== WHAT YOU ARE ASKED TO DO ==
Where the records below have a line with "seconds", that line is to be copied.

*** PROVIDED DATA ***

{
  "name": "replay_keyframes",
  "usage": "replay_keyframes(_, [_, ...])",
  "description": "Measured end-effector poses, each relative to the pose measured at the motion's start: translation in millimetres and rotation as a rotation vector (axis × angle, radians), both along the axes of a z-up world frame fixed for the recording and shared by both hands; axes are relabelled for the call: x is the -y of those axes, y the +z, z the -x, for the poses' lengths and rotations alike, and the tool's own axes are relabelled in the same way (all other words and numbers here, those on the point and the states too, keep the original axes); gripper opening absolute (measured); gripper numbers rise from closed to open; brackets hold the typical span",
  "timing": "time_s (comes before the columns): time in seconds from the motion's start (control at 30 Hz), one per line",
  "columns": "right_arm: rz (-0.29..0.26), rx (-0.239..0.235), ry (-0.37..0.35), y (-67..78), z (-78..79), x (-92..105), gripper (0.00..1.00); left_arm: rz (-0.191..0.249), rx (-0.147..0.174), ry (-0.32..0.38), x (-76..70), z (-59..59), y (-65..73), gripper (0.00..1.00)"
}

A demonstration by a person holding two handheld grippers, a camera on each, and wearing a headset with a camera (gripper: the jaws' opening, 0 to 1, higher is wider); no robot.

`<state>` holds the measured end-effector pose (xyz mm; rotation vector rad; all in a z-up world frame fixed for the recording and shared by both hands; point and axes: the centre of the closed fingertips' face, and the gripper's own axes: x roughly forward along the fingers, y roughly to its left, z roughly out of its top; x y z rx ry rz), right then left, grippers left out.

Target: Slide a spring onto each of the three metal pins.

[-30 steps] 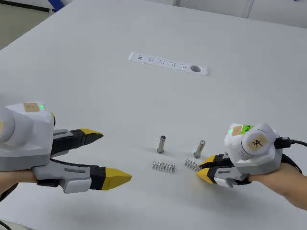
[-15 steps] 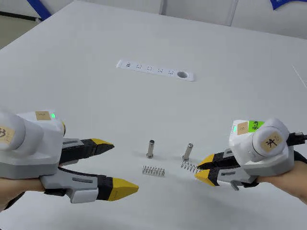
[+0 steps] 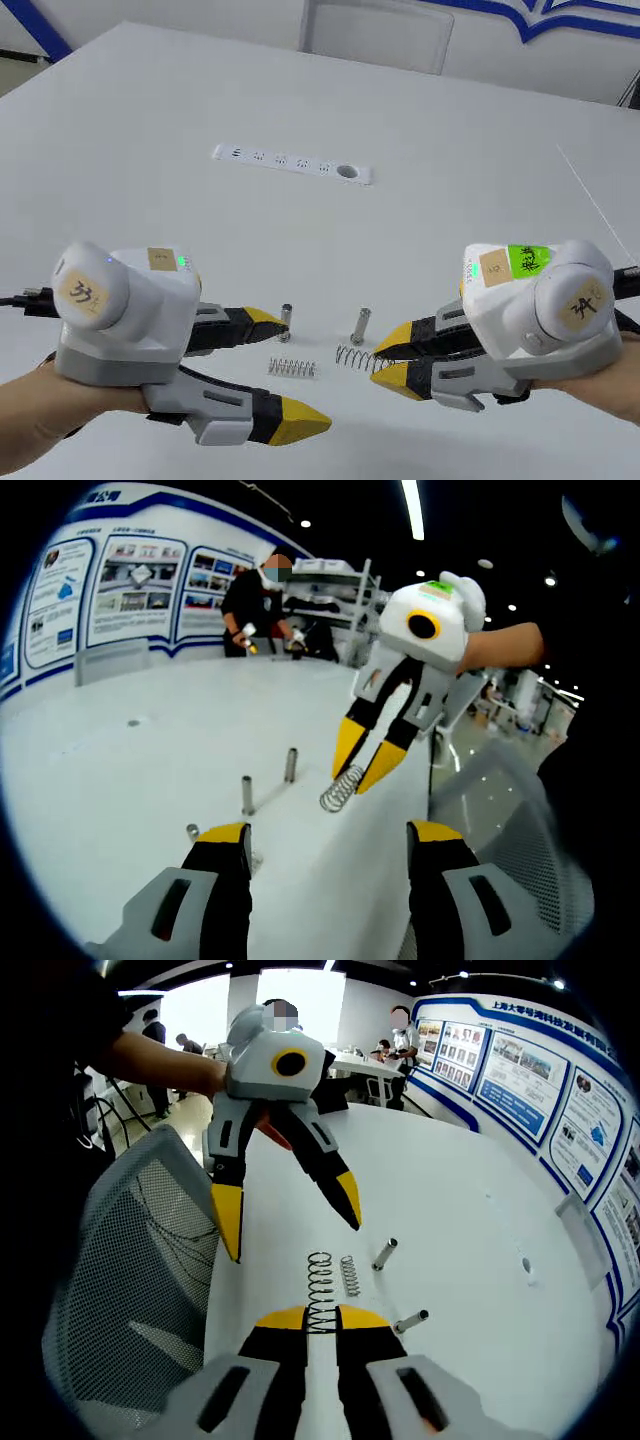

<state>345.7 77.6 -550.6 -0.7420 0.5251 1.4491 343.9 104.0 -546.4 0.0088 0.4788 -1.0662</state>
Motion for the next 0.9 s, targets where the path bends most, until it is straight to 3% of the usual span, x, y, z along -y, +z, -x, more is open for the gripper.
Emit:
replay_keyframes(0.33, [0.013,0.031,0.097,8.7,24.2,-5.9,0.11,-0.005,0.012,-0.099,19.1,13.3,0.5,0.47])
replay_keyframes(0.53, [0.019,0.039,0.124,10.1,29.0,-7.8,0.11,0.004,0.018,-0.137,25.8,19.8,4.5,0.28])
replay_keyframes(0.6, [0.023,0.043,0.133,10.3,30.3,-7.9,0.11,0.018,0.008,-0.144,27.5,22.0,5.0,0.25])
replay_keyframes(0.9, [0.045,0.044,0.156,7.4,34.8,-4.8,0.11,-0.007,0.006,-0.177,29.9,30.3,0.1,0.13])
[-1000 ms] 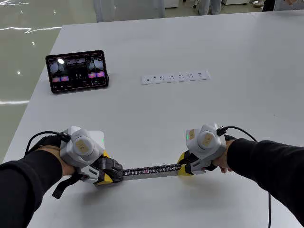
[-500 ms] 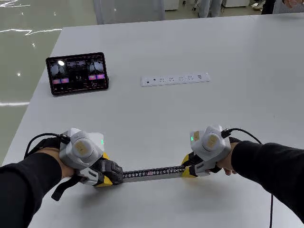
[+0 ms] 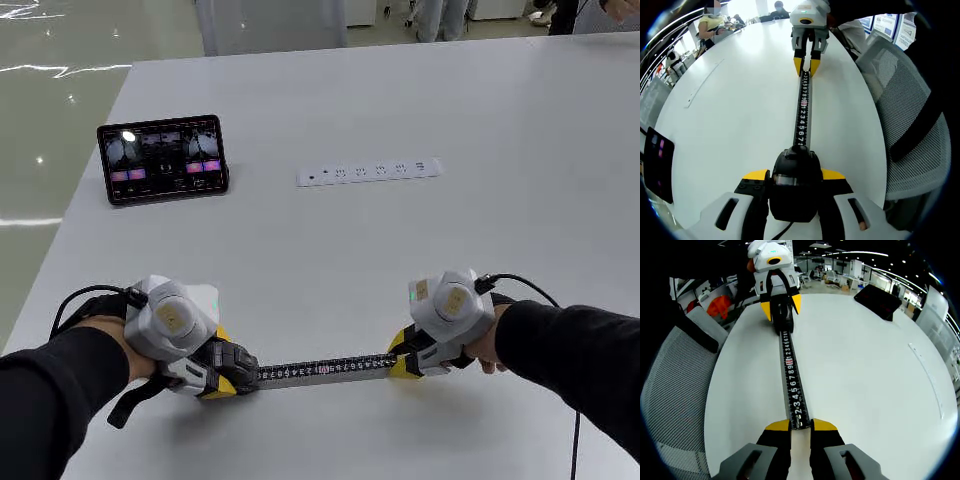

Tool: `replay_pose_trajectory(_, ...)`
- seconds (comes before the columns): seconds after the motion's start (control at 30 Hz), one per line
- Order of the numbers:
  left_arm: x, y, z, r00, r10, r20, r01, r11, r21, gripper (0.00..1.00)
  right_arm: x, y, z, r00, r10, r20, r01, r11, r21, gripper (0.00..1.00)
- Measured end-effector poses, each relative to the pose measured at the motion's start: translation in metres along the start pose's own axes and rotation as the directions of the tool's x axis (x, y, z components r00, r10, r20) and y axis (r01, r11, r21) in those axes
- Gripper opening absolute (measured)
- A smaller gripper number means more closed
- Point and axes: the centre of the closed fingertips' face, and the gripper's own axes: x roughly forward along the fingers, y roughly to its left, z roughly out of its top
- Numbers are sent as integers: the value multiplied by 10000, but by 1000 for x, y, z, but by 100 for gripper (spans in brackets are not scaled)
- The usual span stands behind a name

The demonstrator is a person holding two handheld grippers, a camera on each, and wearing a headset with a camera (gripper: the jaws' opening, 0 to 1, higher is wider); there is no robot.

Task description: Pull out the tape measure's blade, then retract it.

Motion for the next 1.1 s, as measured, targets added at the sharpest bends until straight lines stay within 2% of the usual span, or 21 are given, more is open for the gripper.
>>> replay_pose_trajectory(1.1, 0, -1, 0, 10000, 27, 12, -27, 10000, -21, 33, -9, -1, -15, 9999, -54, -114, 55, 9999, 127, 10)
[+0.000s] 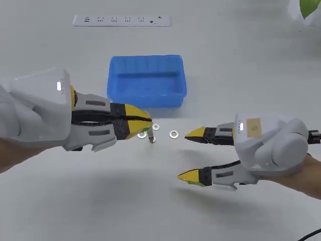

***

== REPLY ==
  "timing": "time_s (comes before the columns): time in seconds from the motion's start (control at 30 Hz), one per line",
- seconds (comes before the columns): seconds after the motion's start (control at 30 Hz), one per line

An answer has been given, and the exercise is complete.